Poe is how I access all the state-of-the-art models (Nano Banana 2, Claude 4.6 Sonnet, GPT-5.4) without managing a dozen accounts and API keys. I build a lot of small AI apps on my own time, and being able to switch between models via one API key without juggling multiple platforms saves real friction. Disclaimer: I work at Quora, which builds Poe.

alphaxiv is where I read AI papers now. It layers AI tools on top of arXiv: a built-in LLM assistant that lets you chat with any paper, ai-generated blog post based on paper, and fast similar-paper discovery.

The next frontier isn’t just better code generation. It’s better human-in-the-loop workflow design. How do you write specs agents can follow? How do you review systems instead of lines? How do you keep velocity high without losing maintainability?

That’s the layer I’m most interested in now. This stack is just my current, partial answer to that problem.

If your workflow solves these bottlenecks differently, I want to hear about it. You can find me on LinkedIn.

Appendix: What Fell Out of My Stack

This section will probably change the fastest. I want to revisit it every few months and see what comes back.

IDEs

Cursor. I was a fan until April 2025, when I went all-in on Claude Code for agentic coding. Cursor has since shipped great features (bug bots, code review), but the dev community around me at Poe and in the broader SF AI circles had already migrated to CLI agents. The switching cost wasn’t justified by incremental GUI features. I still occasionally open Cursor as an IDE to browse files other agents touched. This blog post was typed in Cursor, ironically.

Google Antigravity. A lot of hype when it launched in November 2025, but I kept getting throttled on LLM requests. The experience wasn’t differentiated enough from Claude Code or Codex. I could see myself revisiting it if I were deeper in the Google ecosystem.

Warp. Once a great terminal, now pivoted into a terminal-based agentic environment. They’ve been marketing hard around their Terminal-Bench #1 ranking (52% task completion), but benchmarks for terminal agent tasks don’t really map to my daily workflow. I care about how well an agent handles a real feature in my codebase, not whether it can untangle mangled Python dependencies in an isolated test. Hard to justify another subscription when Conductor and the Codex macOS app exist.

Close Calls

ChatGPT Atlas. A cool AI-native browser with genuinely fast LLM search. But earlier versions had noticeable glitches on several websites, and I don’t find the browser-use agent useful enough to switch from Claude Cowork + Chrome.
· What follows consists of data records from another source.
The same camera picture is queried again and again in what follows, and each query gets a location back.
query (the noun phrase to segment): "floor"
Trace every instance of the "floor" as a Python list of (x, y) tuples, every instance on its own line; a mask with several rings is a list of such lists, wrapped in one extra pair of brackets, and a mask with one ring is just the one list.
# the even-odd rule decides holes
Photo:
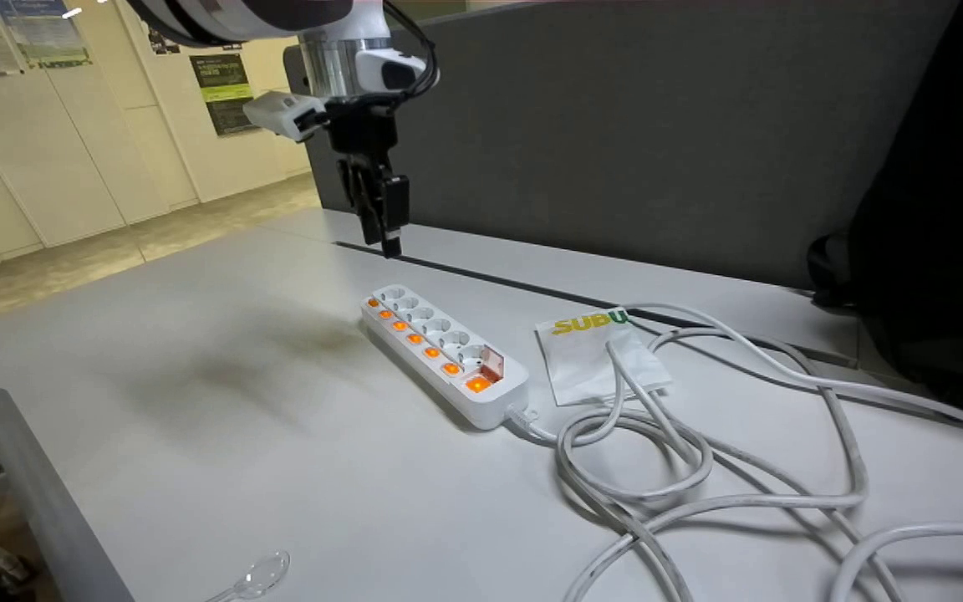
[[(6, 260), (0, 263), (0, 315), (315, 204), (315, 180), (302, 178)], [(41, 569), (41, 579), (34, 583), (36, 602), (60, 600), (13, 499), (0, 499), (0, 544)]]

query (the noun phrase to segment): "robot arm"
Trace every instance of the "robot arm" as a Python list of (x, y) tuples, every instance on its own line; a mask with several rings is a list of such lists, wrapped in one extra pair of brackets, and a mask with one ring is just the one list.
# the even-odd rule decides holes
[[(399, 259), (407, 225), (407, 178), (390, 171), (393, 106), (439, 85), (425, 33), (390, 0), (131, 0), (151, 31), (187, 48), (260, 38), (302, 38), (307, 95), (263, 95), (246, 117), (282, 139), (331, 134), (342, 185), (368, 246)], [(428, 49), (425, 62), (390, 48), (383, 15)]]

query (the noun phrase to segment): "white table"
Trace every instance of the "white table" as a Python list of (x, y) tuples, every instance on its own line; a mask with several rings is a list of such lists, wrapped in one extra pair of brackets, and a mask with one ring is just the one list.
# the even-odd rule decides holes
[[(461, 432), (353, 325), (401, 280), (541, 370), (532, 325), (575, 302), (383, 260), (331, 242), (347, 215), (302, 215), (0, 319), (0, 455), (66, 600), (210, 600), (255, 558), (290, 551), (269, 602), (561, 600), (614, 536), (575, 515), (551, 453)], [(596, 254), (411, 227), (404, 251), (590, 298), (667, 298), (749, 336), (863, 359), (858, 327), (801, 295)], [(667, 356), (673, 412), (820, 493), (844, 471), (817, 398)], [(532, 398), (547, 405), (543, 383)], [(871, 496), (867, 532), (963, 520), (963, 432), (850, 407)], [(630, 436), (585, 457), (626, 486), (656, 479)], [(705, 496), (738, 490), (715, 475)], [(722, 513), (660, 543), (693, 592), (820, 600), (831, 561), (776, 513)], [(901, 544), (910, 600), (963, 600), (963, 538)], [(596, 600), (659, 600), (638, 558)]]

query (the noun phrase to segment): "gray partition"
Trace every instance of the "gray partition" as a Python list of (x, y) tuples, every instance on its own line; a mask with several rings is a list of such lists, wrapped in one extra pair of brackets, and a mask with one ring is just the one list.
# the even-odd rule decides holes
[[(401, 111), (411, 219), (805, 283), (957, 0), (575, 0), (428, 23), (444, 85)], [(327, 141), (317, 192), (347, 209)]]

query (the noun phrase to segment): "power strip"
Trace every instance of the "power strip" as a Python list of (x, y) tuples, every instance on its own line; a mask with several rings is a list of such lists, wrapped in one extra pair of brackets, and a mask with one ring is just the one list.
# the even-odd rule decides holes
[(475, 428), (497, 428), (523, 407), (527, 370), (415, 290), (378, 288), (362, 325)]
Wispr Flow. A solid voice dictation product. I used it in December 2025 but I prefer Typeless’s reformatting and tone-matching.

Techniques

“Ultrathink” prompting. For a while, adding “Ultrathink” to your Claude prompt triggered deeper reasoning. It was deprecated in January 2026, then restored after community backlash. Now I just set 4.6 models to “high effort” by default in Claude Code.

Ralph Loop. The idea is you run the same prompt in a loop, giving each agent a fresh context window while progress persists in files and git. When one agent fills its context, the next picks up where it left off. People have reported shipping entire repos overnight this way. I get why it’s popular for long-running autonomous work, but for my personal projects I just don’t have enough tasks/specs queued up to justify it. My side projects are small and focused, and I’ve already had single agents running for hours on features. Running 5 parallel agent sessions is working well for me. Ralph Loop solves a problem I don’t have yet.